对上小女儿那清冽冽的目光,又想起修习此功法的弊端,聂瑾轩顿时收了声,下意识隐去最关键的部分。
心想:此功法确实不该给聂砚秋修习。
“只是愈到后期便会影响心性,有走火入魔的风险,若佩刀有灵,甚至会影响刀灵,主仆一人一灵都可能发狂,是也不是?最严重的后果便是筋脉具断、七窍流血而亡,更有甚者还可能爆体而亡!”
聂砚秋见父亲欲言又止,便缓缓说出自己的推测。
每说一句,她心头便沉下一分,直到她看着父亲瞳孔骤缩,嘴唇微微颤抖,便知她的猜测起码对了九成。
“小妹,你别说了,不对?爹爹!真的是这样的么?那你……那你怎么办?”
聂怀桑愈听愈心惊,他不自觉地抓住聂砚秋的手腕,面色霎时间变得惨白起来。
他终于明白了,为何他在爹爹书房里偷看到的家族史上各位家主都早殇,原来是功法残缺不全导致走火入魔!
他习惯性地望向聂砚秋,希望能从妹妹这汲取一点安全感。
修仙界的孩子常年沐浴灵气,大多早慧,开蒙亦甚早,他当然懂聂砚秋话中的含义。
他们二人从小便在母父百分百的爱意中长大,母父恩爱,大哥对他们又甚是关爱。
他骤然听闻噩耗,内心无助极了。
在他心里,爹爹是无所不能的,若是他不在了……
他们母子四人怎么办?聂氏怎么办?
聂砚秋感受到手腕上的力道,眉心一蹙,也意识到今日有些鲁莽了,聂怀桑是个货真价实的小孩,不像她新瓶装老酒。
旋即,她侧过身,像往日那样,抚了抚聂怀桑的背以示安慰,尴尬又无奈地对面前的爹爹笑了笑。
她都有点弄不清,自己到底是妹妹还是姐姐了。
“爹爹,我能把拓印本回去观摩么?我和哥哥改日再来寻一本合适的功法。

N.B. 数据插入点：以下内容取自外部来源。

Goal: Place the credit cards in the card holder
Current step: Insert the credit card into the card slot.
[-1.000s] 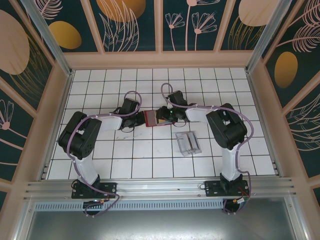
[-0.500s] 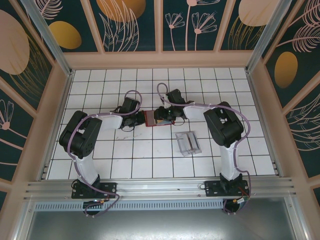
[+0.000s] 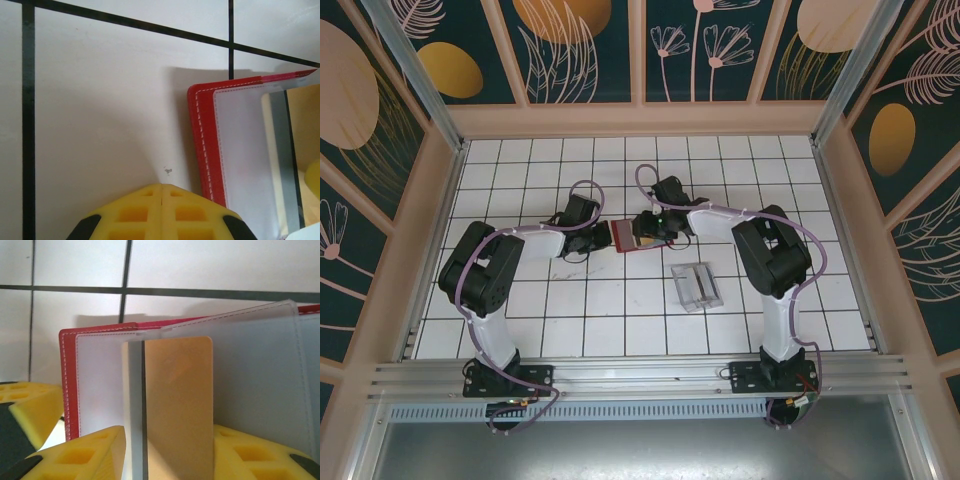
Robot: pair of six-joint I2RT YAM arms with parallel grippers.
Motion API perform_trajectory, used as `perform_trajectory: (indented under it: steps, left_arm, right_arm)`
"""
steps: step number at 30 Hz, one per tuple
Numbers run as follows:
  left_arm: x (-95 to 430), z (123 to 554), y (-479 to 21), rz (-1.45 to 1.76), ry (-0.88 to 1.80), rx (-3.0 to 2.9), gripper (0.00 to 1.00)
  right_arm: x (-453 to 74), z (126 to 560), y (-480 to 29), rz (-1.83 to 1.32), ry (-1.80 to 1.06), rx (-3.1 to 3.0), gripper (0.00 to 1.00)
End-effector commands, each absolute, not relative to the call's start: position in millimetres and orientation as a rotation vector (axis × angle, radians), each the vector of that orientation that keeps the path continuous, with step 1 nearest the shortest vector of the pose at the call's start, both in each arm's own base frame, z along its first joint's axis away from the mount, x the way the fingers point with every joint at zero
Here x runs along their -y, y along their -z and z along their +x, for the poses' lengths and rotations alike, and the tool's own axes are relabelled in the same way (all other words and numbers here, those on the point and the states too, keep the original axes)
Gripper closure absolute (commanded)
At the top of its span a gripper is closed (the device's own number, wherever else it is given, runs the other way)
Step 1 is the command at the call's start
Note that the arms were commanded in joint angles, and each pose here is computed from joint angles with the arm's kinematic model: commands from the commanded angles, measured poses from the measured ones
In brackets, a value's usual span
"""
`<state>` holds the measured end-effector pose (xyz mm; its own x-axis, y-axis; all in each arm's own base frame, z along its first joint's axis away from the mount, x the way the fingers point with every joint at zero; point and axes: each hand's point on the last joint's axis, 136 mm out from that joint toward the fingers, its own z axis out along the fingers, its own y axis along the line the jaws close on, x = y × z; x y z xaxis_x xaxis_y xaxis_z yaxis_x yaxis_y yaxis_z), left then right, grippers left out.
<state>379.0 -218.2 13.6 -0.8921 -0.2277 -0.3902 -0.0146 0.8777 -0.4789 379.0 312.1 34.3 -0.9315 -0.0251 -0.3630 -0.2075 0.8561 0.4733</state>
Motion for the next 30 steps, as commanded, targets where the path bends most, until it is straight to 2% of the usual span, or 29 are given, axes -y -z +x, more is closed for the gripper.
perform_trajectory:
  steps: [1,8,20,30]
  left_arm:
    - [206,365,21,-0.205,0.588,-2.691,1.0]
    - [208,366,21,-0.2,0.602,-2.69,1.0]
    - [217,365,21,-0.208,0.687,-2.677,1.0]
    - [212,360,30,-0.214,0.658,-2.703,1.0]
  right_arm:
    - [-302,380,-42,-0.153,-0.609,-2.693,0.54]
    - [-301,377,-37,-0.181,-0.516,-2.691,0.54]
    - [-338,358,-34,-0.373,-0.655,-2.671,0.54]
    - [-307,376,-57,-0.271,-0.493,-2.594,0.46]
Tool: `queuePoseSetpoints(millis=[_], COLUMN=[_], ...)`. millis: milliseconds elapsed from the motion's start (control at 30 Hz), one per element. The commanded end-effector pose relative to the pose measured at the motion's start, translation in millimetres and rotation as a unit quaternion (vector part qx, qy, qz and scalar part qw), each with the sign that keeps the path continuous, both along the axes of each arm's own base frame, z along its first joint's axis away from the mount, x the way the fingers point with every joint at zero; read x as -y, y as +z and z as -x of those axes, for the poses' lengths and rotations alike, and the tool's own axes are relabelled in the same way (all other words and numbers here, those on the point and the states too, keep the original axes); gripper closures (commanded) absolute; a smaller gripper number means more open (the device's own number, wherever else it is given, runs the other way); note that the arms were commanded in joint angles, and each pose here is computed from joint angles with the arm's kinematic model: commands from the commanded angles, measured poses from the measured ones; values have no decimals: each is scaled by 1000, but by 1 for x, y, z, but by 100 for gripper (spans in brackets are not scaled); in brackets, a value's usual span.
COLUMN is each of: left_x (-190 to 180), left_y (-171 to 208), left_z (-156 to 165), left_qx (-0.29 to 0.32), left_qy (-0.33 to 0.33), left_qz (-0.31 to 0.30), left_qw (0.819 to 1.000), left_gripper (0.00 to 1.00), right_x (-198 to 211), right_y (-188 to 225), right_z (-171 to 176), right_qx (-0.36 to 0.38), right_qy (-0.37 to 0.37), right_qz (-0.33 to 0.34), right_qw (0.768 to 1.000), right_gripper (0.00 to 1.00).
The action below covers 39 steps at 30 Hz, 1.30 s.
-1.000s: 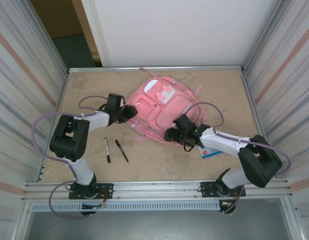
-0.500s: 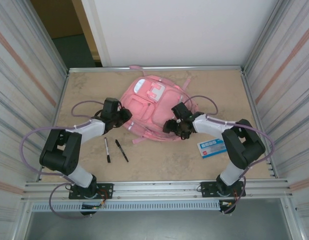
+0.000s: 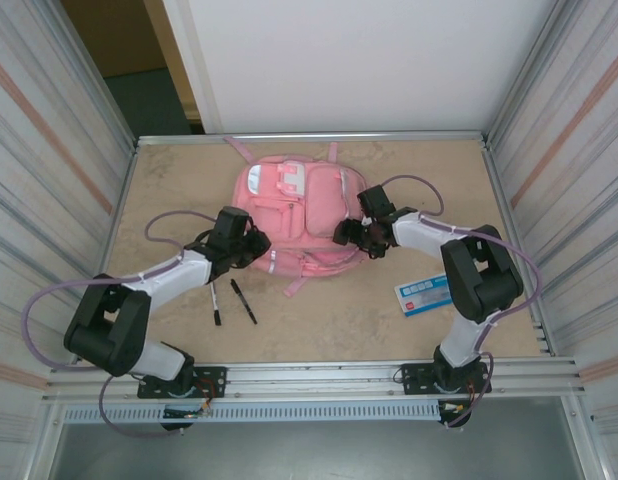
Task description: Pack the student bag
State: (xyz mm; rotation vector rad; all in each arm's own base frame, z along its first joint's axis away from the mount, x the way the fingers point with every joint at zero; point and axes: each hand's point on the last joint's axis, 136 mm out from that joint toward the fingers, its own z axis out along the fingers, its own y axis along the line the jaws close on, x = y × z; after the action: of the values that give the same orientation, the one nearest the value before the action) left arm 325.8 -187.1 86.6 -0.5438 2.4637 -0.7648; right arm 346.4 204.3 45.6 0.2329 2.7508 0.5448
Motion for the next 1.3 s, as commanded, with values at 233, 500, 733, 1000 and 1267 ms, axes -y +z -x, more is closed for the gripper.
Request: queuePoseSetpoints(millis=[233, 500, 733, 1000, 1267], left_x=[14, 18, 0, -15, -7], left_y=[-4, 0, -5, -4, 1], left_z=[48, 52, 48, 37, 32], left_qx=[-64, -60, -58, -77, -73], left_qy=[-60, -56, 7, 103, 128], left_qz=[21, 34, 25, 42, 97], left_qw=[996, 996, 998, 991, 984], left_gripper=[92, 91, 98, 100, 100], right_x=[-30, -79, -33, 15, -47], right_y=[43, 64, 49, 69, 94], right_z=[86, 111, 94, 83, 137], right_qx=[44, 97, 84, 83, 92], right_qy=[157, 160, 134, 101, 106], right_qz=[35, 99, 153, 60, -2], right_qw=[986, 977, 975, 990, 990], right_gripper=[33, 32, 27, 22, 49])
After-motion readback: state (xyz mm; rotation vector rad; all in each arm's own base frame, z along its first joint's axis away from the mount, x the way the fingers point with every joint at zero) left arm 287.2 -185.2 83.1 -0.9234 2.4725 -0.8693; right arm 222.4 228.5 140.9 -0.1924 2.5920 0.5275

”
聂砚秋想试试推演出残缺部分,她也不想爹爹和大哥落得个走火入魔爆体而亡的结局。
况且聂瑾轩的精神状态有些不对劲,似是回忆起十分痛恨之事,双目泛红。
待日后她定会对此事探究一番,不过目前最重要的是改良功法。
感受着聂怀桑热切的眼神,她靠着微弱的双生子情绪感应,体会到他对她满怀希冀。
聂砚秋侧过头对自家二哥微微一笑,便拿着拓印本,携着胞兄离开书房。
聂瑾轩望着身影渐渐消失不见的一双儿女,抬起手捏了捏眉心,内心纠结迷茫至极。
不练此功法就无法撑起聂氏,若是修习了又注定早殇,儿女年纪尚幼,若不是过分聪颖的小女儿今日点破这一点,他都要将兄长的死深埋心底了。